With a distinct disregard for my life and everyone else’s I leapt over to the driver’s seat and swore loudly as I tried to move the seat so I could actually touch the pedals with my extremely short legs. Eventually the seat slammed forward and with out bothering to adjust the steering weal or mirrors I turned on the engine and slammed my foot down on the accelerator ignoring the forty speed limits and reaching sixty in the space of a few seconds.

I had to find him that was all I knew. I had to be in time to save him or we where both going to end up six-foot under together in a shared grave. He had chosen not to live without me and even though it would involve making our daughter an orphan I could see no way of even trying to go on without him.
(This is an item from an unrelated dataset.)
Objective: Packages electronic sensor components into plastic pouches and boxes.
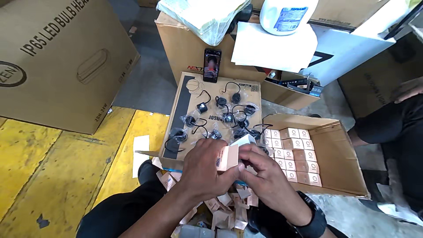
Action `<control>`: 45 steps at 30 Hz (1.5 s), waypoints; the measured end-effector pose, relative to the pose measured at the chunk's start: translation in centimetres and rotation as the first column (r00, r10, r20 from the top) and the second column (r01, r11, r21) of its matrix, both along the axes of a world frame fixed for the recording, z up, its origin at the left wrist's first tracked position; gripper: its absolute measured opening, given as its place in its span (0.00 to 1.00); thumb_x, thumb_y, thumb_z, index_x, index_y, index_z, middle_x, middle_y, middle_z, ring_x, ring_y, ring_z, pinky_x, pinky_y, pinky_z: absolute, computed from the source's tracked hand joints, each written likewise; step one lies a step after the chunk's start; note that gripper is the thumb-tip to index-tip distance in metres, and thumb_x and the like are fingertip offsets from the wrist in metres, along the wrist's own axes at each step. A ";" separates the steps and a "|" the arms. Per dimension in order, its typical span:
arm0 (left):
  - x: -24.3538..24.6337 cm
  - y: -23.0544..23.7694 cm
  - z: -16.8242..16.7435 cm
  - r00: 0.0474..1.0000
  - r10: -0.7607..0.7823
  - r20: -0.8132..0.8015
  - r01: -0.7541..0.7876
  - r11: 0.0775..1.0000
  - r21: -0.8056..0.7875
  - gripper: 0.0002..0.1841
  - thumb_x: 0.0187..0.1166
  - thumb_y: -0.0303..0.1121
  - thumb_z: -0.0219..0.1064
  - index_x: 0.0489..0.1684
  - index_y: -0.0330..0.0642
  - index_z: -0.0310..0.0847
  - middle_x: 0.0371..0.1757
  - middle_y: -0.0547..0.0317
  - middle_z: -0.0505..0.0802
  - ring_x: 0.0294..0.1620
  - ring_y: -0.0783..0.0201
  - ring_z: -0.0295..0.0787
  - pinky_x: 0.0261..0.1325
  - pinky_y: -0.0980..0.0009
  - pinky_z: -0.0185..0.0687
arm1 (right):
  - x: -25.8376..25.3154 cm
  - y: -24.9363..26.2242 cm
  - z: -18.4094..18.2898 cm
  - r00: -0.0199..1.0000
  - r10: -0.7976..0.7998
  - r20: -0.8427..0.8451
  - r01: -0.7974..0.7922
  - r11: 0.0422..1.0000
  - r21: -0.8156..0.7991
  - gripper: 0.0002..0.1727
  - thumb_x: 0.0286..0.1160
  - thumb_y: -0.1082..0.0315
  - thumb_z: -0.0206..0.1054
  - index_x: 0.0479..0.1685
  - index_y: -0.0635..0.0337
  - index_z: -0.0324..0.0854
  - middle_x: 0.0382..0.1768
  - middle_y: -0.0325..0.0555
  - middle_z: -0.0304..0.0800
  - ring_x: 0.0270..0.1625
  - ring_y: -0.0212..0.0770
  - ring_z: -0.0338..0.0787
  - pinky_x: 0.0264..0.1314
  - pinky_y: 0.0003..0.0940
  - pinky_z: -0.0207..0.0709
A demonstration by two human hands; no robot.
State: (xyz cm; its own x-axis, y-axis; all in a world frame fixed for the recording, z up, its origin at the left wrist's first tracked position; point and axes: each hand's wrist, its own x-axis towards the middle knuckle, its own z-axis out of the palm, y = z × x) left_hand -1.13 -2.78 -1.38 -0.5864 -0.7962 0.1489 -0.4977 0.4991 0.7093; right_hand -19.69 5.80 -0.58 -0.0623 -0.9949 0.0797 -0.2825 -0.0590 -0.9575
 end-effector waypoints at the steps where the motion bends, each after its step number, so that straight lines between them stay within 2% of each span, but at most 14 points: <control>1: -0.1 0.2 0.0 1.000 -0.008 0.014 0.008 1.000 0.010 0.35 0.69 0.73 0.63 0.56 0.52 0.89 0.46 0.63 0.92 0.51 0.63 0.88 0.48 0.59 0.86 | 0.2 0.0 -0.2 1.000 -0.018 -0.007 0.018 1.000 -0.009 0.11 0.75 0.68 0.73 0.52 0.61 0.90 0.51 0.44 0.89 0.49 0.36 0.91 0.52 0.30 0.90; 6: -0.8 1.3 0.0 0.999 -0.035 0.001 0.034 0.990 0.134 0.34 0.69 0.71 0.67 0.57 0.51 0.88 0.50 0.64 0.92 0.54 0.65 0.89 0.51 0.60 0.88 | 1.0 0.3 -0.9 0.945 -0.125 -0.304 0.106 0.991 -0.079 0.04 0.73 0.65 0.71 0.38 0.53 0.89 0.38 0.33 0.90 0.42 0.28 0.89 0.46 0.28 0.86; 10: -0.6 0.8 0.1 0.998 0.030 -0.059 -0.016 0.971 0.238 0.38 0.69 0.74 0.64 0.61 0.50 0.87 0.52 0.65 0.93 0.54 0.68 0.89 0.55 0.60 0.87 | 1.2 0.4 -0.8 0.938 -0.051 -0.343 0.008 0.992 -0.126 0.13 0.86 0.62 0.59 0.48 0.54 0.90 0.40 0.34 0.91 0.49 0.29 0.89 0.55 0.31 0.84; 12: -0.5 0.4 0.0 0.989 0.077 -0.127 -0.035 0.951 0.306 0.39 0.67 0.74 0.67 0.61 0.50 0.87 0.52 0.66 0.93 0.53 0.70 0.89 0.56 0.62 0.88 | 1.2 0.4 -0.6 0.935 -0.024 -0.353 -0.041 0.983 -0.176 0.17 0.91 0.59 0.53 0.52 0.53 0.89 0.45 0.33 0.92 0.56 0.32 0.87 0.65 0.39 0.79; 14: -0.5 0.0 0.0 0.957 0.125 -0.264 -0.008 0.914 0.405 0.35 0.70 0.67 0.71 0.61 0.45 0.86 0.49 0.65 0.94 0.49 0.70 0.91 0.54 0.65 0.90 | 1.2 0.3 -0.3 0.927 -0.049 -0.372 -0.045 0.970 -0.239 0.22 0.93 0.53 0.50 0.58 0.52 0.88 0.60 0.36 0.92 0.69 0.37 0.84 0.76 0.47 0.73; 16: -0.7 -0.3 0.5 0.882 0.175 -0.437 0.081 0.859 0.506 0.29 0.78 0.56 0.71 0.60 0.36 0.83 0.45 0.60 0.94 0.46 0.69 0.92 0.51 0.69 0.91 | 1.4 0.3 -0.5 0.925 -0.189 -0.330 0.074 0.941 -0.330 0.22 0.88 0.49 0.58 0.65 0.52 0.87 0.72 0.47 0.85 0.76 0.46 0.81 0.78 0.53 0.73; 18: -0.8 -0.5 1.1 0.820 0.235 -0.522 0.146 0.796 0.588 0.26 0.84 0.52 0.65 0.59 0.34 0.81 0.44 0.58 0.93 0.45 0.68 0.92 0.51 0.70 0.91 | 1.4 0.3 -0.5 0.927 -0.315 -0.203 0.227 0.903 -0.364 0.26 0.75 0.50 0.74 0.68 0.52 0.83 0.76 0.53 0.77 0.78 0.48 0.78 0.77 0.48 0.78; 22: -1.0 -0.5 1.8 0.782 0.357 -0.510 0.142 0.696 0.704 0.26 0.90 0.54 0.55 0.65 0.37 0.75 0.46 0.58 0.92 0.47 0.67 0.93 0.53 0.69 0.92 | 1.2 -0.2 -0.4 0.969 -0.239 0.069 0.249 0.934 -0.257 0.47 0.63 0.56 0.84 0.84 0.61 0.67 0.84 0.61 0.66 0.74 0.55 0.83 0.68 0.47 0.87; 24: -1.1 -0.3 1.6 0.776 0.338 -0.532 0.158 0.713 0.683 0.34 0.87 0.57 0.58 0.75 0.35 0.64 0.48 0.56 0.92 0.48 0.67 0.93 0.54 0.68 0.92 | 1.3 -0.3 -0.2 0.971 -0.136 0.198 0.172 0.969 -0.177 0.46 0.67 0.61 0.82 0.85 0.67 0.62 0.78 0.62 0.75 0.67 0.55 0.88 0.67 0.47 0.88; 28: -1.3 0.2 0.5 0.803 0.157 -0.575 0.182 0.855 0.487 0.51 0.77 0.63 0.69 0.90 0.38 0.46 0.60 0.51 0.89 0.55 0.61 0.93 0.58 0.62 0.94 | 1.3 -0.4 -0.1 0.958 -0.079 0.277 0.111 0.989 -0.101 0.32 0.78 0.64 0.73 0.77 0.75 0.71 0.68 0.60 0.84 0.64 0.49 0.90 0.69 0.42 0.87; 31: -1.1 0.2 0.3 0.851 0.020 -0.524 0.202 0.910 0.362 0.41 0.82 0.55 0.67 0.89 0.41 0.59 0.70 0.49 0.86 0.62 0.60 0.90 0.64 0.60 0.92 | 0.8 -0.4 0.1 0.949 -0.076 0.306 0.101 0.992 -0.069 0.29 0.81 0.63 0.70 0.75 0.74 0.75 0.70 0.61 0.81 0.65 0.48 0.89 0.68 0.40 0.87; 35: -0.8 0.0 0.2 0.854 -0.019 -0.520 0.230 0.910 0.344 0.29 0.85 0.50 0.67 0.76 0.38 0.73 0.66 0.50 0.85 0.57 0.61 0.91 0.58 0.62 0.94 | 0.9 -0.3 -0.4 0.959 -0.092 0.267 0.133 0.981 -0.140 0.24 0.79 0.63 0.71 0.67 0.70 0.81 0.72 0.62 0.77 0.66 0.49 0.87 0.66 0.40 0.88; 42: -0.9 -0.1 0.3 0.850 0.011 -0.527 0.228 0.894 0.386 0.28 0.86 0.49 0.66 0.73 0.36 0.72 0.59 0.51 0.89 0.53 0.62 0.92 0.57 0.63 0.93 | 1.5 -0.1 -0.7 0.961 -0.146 0.236 0.206 0.944 -0.256 0.19 0.74 0.64 0.77 0.54 0.62 0.74 0.70 0.64 0.83 0.71 0.56 0.86 0.70 0.47 0.85; 45: -0.9 0.0 0.5 0.864 0.003 -0.504 0.238 0.879 0.412 0.30 0.84 0.49 0.67 0.76 0.37 0.69 0.59 0.53 0.90 0.55 0.62 0.92 0.58 0.63 0.93 | 1.4 -0.2 -0.6 0.938 -0.194 0.288 0.270 0.929 -0.252 0.22 0.77 0.62 0.75 0.58 0.64 0.71 0.63 0.63 0.88 0.62 0.55 0.92 0.64 0.45 0.88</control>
I had no idea where he was going to go but I was heading for the train station. He said he was going to do something final and this was about as final as you could get. He had been an A&E nurse to long to consider any sort of overdose and even with the deepest cuts there was a chance the blood could clot before it killed you. Hanging would work but it would mean it would have to somewhere private and he would never risk anyone he loved finding him like that and jumping from high things wasn’t actually as reliable as it sounded which he also new witch left trains; trains always worked with out fail, no exceptions

I swerved into a lay-by at the corner of the street and vomited over my self again before I had chance to open the plastic bag I had been trying to puke into. I had not wanted to stop driving but new there was no way I could vomit and drive at the same time so had wasted valuable moments while I let my emotions get the better of me but as soon as I could I slammed the car back in gear and started up the road again heading desperately for the train station car park.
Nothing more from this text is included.